Friends of ours are still sitting on the market, their parents are about to list for 1.55 even though everyone (including their agent) is telling them 1.2-1.3 is more realistic in this market.

'We know what we have, and we don't need to come down'...

Mind you both of them have paid off houses so it's not a huge concern not selling too quickly.
Wishful thinking can be expensive. A friend in rural Quebec may have gotten bad advice from an agent and listed high for a small entry level home with low curb appeal.

After a months of no interest there was a price drop, more months with a couple of viewings, another price drop and it's still sitting vacant.

It's probably costing a grand a month to maintain with colder temps about to kick in heating costs and the listing has gone stale.
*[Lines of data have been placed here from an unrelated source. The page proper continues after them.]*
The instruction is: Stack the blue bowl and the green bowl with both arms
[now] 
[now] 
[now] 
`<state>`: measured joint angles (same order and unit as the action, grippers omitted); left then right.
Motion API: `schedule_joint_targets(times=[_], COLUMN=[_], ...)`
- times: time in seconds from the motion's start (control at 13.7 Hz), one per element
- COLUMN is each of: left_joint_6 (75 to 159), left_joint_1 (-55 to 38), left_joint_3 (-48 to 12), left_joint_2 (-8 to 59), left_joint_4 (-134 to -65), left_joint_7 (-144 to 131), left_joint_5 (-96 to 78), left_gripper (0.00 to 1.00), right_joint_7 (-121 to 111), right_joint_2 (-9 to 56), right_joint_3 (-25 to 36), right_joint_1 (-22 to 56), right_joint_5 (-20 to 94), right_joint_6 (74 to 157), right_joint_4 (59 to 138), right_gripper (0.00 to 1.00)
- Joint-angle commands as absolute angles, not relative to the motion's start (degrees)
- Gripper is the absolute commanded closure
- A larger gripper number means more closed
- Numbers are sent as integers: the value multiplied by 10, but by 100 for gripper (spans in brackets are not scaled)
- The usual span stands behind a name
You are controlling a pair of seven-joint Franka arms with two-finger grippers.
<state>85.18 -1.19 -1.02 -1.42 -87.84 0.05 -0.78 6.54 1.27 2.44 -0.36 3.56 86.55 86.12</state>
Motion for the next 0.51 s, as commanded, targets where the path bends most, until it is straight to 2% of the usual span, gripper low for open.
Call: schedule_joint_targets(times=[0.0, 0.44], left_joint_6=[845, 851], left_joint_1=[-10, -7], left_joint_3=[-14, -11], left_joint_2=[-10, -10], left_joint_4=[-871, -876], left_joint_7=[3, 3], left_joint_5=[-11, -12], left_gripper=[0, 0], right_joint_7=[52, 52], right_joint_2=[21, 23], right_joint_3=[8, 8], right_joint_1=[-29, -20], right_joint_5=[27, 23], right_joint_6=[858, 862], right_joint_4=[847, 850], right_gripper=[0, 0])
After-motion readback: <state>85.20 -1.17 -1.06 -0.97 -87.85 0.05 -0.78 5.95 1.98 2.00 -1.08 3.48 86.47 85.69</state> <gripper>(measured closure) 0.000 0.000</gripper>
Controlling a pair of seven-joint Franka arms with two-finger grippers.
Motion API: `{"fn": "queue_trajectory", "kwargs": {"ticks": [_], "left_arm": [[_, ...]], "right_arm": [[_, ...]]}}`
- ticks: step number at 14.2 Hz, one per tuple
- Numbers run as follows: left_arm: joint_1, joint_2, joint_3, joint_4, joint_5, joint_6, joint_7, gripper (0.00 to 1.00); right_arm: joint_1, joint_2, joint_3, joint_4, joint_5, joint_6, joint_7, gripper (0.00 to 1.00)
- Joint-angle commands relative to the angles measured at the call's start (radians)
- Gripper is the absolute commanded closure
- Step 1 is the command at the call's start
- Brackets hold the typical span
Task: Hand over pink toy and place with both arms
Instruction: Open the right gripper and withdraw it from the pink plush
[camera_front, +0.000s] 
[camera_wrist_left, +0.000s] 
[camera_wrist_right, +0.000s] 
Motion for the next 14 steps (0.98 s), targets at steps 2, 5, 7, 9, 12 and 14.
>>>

If it doesn't sell until spring the out-of-pocket carrying costs would be brutal.

When one has to lowball a highball the first few low ballers often miss out so why waste the energy.
 
Those are the ones where you throw a lowball at them. Nobody knows how close they are to collapse. Maybe 1.5 clears the mortgage and lets them walk away and start again with a decent credit score. If the bank forecloses, they won't get more money and their credit will be trashed to add to their problems.
Inflation will make you rich so buy the most expensive place you can, leveraging a huge mortgage.

If rates go up, prices go down and any equity gets sucked down the drain followed by foreclosure costs.

First time buyers get hit the hardest as their down payment is the only equity. A move-up buyer brings in equity from a previous house so although they may have similar mortgage payments the equity is different.